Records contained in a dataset
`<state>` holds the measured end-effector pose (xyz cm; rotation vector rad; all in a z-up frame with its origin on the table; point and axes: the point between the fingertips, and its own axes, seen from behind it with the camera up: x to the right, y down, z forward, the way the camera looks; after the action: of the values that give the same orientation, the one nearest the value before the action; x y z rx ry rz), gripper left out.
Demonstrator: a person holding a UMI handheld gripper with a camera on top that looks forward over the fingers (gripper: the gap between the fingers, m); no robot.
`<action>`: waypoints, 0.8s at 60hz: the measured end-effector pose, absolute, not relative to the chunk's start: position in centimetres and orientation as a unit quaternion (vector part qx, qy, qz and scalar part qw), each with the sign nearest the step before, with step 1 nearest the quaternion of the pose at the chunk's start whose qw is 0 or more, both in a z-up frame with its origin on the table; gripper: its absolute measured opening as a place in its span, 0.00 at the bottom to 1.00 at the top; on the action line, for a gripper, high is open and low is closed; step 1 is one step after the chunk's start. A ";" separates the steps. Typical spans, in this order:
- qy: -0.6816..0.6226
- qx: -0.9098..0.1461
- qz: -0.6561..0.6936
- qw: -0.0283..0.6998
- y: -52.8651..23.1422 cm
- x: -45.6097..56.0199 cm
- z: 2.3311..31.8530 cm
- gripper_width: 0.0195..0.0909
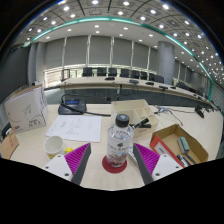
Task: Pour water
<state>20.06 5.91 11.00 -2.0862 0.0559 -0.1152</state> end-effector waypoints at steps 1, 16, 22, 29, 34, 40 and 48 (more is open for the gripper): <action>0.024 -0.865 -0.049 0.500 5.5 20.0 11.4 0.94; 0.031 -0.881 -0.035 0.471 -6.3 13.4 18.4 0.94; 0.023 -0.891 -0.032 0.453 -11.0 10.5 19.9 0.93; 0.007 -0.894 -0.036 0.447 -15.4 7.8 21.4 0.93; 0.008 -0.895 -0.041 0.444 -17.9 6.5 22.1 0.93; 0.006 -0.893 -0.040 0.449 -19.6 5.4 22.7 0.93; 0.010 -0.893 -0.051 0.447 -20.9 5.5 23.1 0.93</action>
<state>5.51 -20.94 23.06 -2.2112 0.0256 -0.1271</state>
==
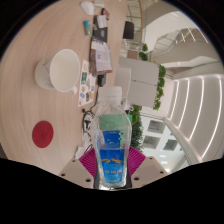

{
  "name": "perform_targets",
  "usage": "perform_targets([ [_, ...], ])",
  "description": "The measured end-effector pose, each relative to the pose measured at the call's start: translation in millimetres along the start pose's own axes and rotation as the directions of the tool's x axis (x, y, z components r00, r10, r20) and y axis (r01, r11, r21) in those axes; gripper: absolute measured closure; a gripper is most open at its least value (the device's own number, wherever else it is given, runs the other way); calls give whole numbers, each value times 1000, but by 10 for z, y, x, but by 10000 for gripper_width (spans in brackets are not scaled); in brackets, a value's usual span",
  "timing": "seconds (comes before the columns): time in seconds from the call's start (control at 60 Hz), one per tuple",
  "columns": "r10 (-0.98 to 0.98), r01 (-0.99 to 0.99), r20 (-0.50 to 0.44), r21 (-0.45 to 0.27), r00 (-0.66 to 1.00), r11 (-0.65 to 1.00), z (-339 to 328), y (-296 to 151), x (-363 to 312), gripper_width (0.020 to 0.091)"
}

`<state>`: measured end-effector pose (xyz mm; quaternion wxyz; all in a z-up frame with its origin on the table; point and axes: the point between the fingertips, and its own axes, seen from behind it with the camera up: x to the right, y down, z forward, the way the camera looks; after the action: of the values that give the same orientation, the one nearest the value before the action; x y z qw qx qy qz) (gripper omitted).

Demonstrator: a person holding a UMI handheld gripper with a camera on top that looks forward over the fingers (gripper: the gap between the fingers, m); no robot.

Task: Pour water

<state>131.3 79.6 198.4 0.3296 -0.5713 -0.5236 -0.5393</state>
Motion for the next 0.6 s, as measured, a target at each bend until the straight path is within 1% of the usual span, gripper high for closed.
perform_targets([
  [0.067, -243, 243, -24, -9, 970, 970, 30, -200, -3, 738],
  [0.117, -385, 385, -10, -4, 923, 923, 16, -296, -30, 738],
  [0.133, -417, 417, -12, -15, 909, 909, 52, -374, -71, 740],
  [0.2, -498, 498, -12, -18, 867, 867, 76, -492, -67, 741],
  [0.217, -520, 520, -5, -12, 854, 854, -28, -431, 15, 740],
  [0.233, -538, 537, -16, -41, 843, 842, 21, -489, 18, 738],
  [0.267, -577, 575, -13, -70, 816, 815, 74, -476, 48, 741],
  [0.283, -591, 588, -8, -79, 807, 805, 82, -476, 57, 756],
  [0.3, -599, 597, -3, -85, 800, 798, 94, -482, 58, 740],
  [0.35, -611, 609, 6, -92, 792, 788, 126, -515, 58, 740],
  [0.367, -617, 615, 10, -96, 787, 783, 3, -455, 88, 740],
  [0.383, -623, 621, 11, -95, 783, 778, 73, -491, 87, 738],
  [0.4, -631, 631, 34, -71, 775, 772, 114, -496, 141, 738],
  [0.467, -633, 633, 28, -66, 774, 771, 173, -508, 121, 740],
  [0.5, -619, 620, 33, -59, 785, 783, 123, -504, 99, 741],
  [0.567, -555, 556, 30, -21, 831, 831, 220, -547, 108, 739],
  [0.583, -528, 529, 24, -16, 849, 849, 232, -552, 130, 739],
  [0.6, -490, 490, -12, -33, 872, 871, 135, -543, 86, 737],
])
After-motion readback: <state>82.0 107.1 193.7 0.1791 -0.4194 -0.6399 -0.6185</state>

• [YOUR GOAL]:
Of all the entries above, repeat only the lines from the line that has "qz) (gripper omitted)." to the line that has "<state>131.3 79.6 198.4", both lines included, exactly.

• [SOLUTION FOR THIS TASK]:
`<state>`: measured end-effector pose (xyz mm; quaternion wxyz; all in a z-up frame with its origin on the table; point and axes: the point between the fingertips, and its own axes, seen from behind it with the camera up: x to the right, y down, z forward, the way the camera looks; after the action: of the values that give the same orientation, the one nearest the value before the action; x y z qw qx qy qz) (gripper omitted).

Demonstrator: a person holding a UMI handheld gripper with a camera on top that looks forward over the fingers (gripper: the gap between the fingers, m); no robot.

Task: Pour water

<state>131.3 79.6 198.4 0.3296 -0.5713 -0.5236 -0.5393</state>

There is no additional output for this exercise.